Madison has one of the region’s best and most popular skate venues at McPike Park on the Near East Side, and now the city is working with a community group of skaters to create two smaller “all-wheel spots” welcome to skateboards, roller blades and bikes.
The Goodman Skatepark at McPike Park, opened in 2015, isn’t designed to allow bikes. An all-wheel spot is a collection of “do it yourself” ramps and obstacles that can be used by skaters, bikers, scooters and other wheeled action sport participants.
The city and the Madison Skatepark Fund are hoping to create the city’s first all-wheel spots at the defunct tennis courts at Elvehjem Park on the Far East Side and at the pad for former bleachers at a ballfield at Warner Park on the North Side.

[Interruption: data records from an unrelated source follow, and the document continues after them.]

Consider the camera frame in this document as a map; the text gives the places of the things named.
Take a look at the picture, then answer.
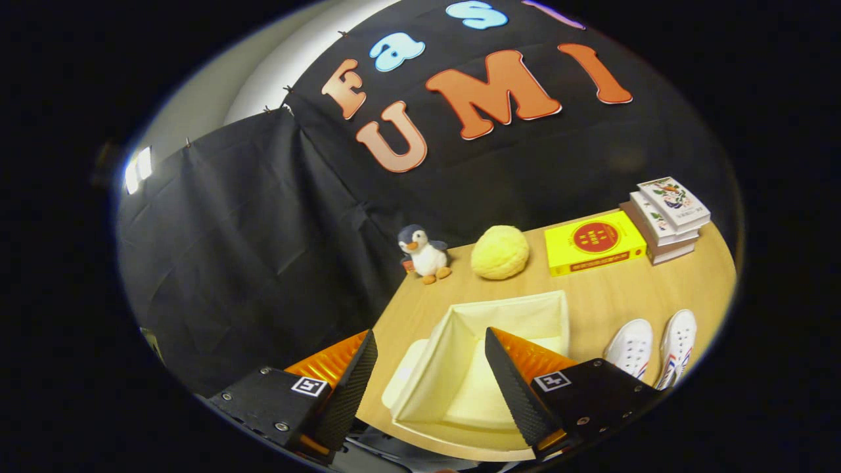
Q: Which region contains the white floral cover book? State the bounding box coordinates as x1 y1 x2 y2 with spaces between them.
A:
637 176 712 233

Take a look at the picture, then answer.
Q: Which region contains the cream fabric storage box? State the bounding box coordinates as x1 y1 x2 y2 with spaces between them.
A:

The city’s Park Commission will consider the proposal on Wednesday.
“The ‘all-wheel’ thing is actually a national trend,” said Patrick Hasburgh, “spokesdude” for the Madison Skatepark Fund, an all-volunteer group that raised $700,000 of the $1.2 million cost for the Goodman Skatepark and will be responsible for fundraising, materials and construction at the all-wheel spots.
“An all-wheel spot could be as small as a concrete bench along a sidewalk or as large, or larger, than a double tennis court as is being proposed for Elvehjem Park,” he said.
The proposed all-wheel spaces are very flexible and currently unused, city Parks Superintendent Eric Knepp said.
So far, the Goodman Skatepark has been a huge success and a destination-level facility serving the community and visitors, Knepp said.
“The Goodman Skatepark is one of the best skate parks in the Midwest,” Hasburgh said. “It is a destination skate park that people travel from all around Wisconsin and the Midwest to skate. The only deficiency is that there aren’t more skate parks around the city to serve riders all around town.”
With the Goodman Skatepark closed to bikes, the Madison Skatepark Fund decided that going forward it would be sure to include every wheeled rider in its designs, Hasburgh said. The proposed all-wheel spots will have a park steward to keep an eye on things and be a contact for the city, he said.
The all-wheel spots are a pilot effort for the city, which doesn’t have the resources to create another full skate park at this time, Knepp said.
“Everything we do is somewhat of a pilot,” he said. “It is definitely a try something new to address a gap — lack of skating/wheel sport locations — across the community. It will cost very little and could be great. We look forward to evaluating and learning from these initial installations.”